Иван Григорьевич Падерин
НА ГЛАВНОМ НАПРАВЛЕНИИ
Повести и очерки
40-летию Победы советского народа в Великой Отечественной войне
ПОСВЯЩАЕТСЯ
ИЩИТЕ ЕГО НА ФРОНТЕ
В сказочно красивом уголке приокской земли, среди хрустальных озер, окруженных сосновыми лесами, расположился военный госпиталь. Звенящий от настоя хвои воздух настолько чист, свеж, что выздоравливающие здесь фронтовики порой забывали про войну, про гарь и чад порохового дыма. Да и сами врачи госпиталя делали все для того, чтобы больные реже вспоминали о своих ранах.
Людей надо лечить не, только уколами и аптечными снадобьями, но и вот так просто — отвлекся человек от тревожных, дум, значит, дело пошло на поправку, скорее вернется в строй.
И ничего страшного нет, рассуждал про себя начальник госпиталя Александр Александрович Сосновский, если некоторые больные самовольно уходят, как они говорят, на озеро побаловаться с удочкой или «случайно» попадают на танцевальную площадку и возвращаются оттуда после отбоя. Жизнь есть жизнь…
Однако в час приезда сюда начальника отдела кадров округа случилось непредвиденное: из офицерской палаты исчез некто Сергеев.

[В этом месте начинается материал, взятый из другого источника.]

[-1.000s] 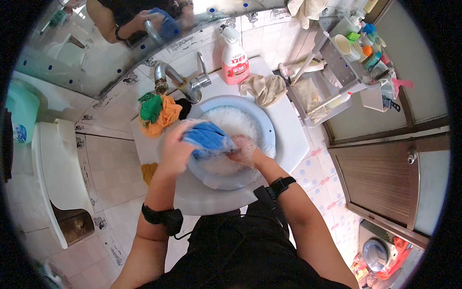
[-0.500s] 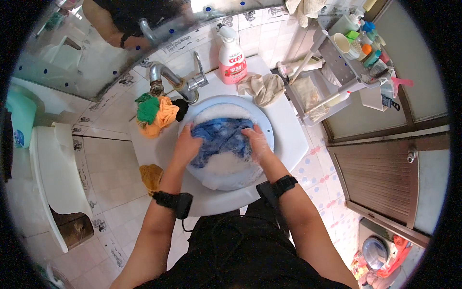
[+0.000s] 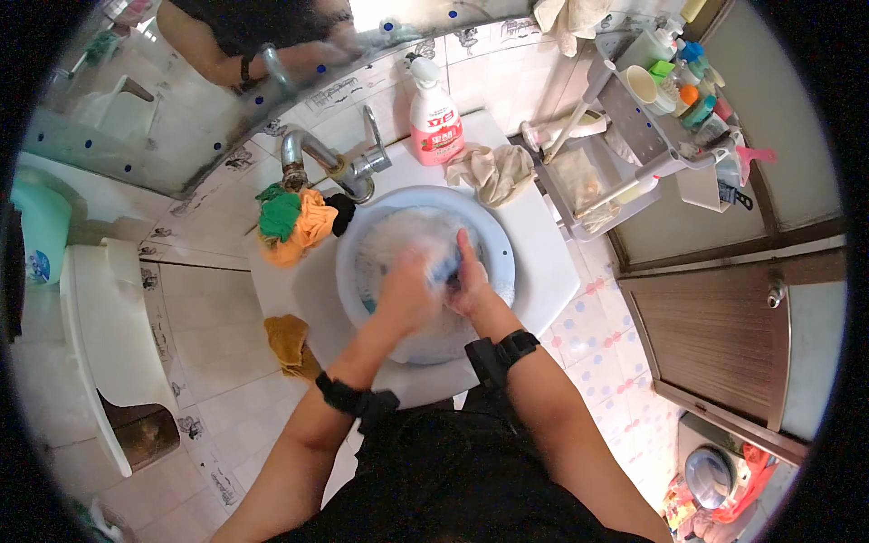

И Александр Александрович, которого в тыловом округе знали как опытного организатора госпитального дела, готов был проклинать себя и трижды отказаться от либерализма.
Дело в том, что с начальником отдела кадров приехали направленны разных фронтов. Они будут распределять: кого в действующую армию, кого в резерв. И вот именно в этот день исчез офицер. Весь персонал госпиталя поднят на ноги. Бегают, ищут по кустам и закоулкам, а если не найдут, то придется самому писать рапорт с просьбой направить на фронт…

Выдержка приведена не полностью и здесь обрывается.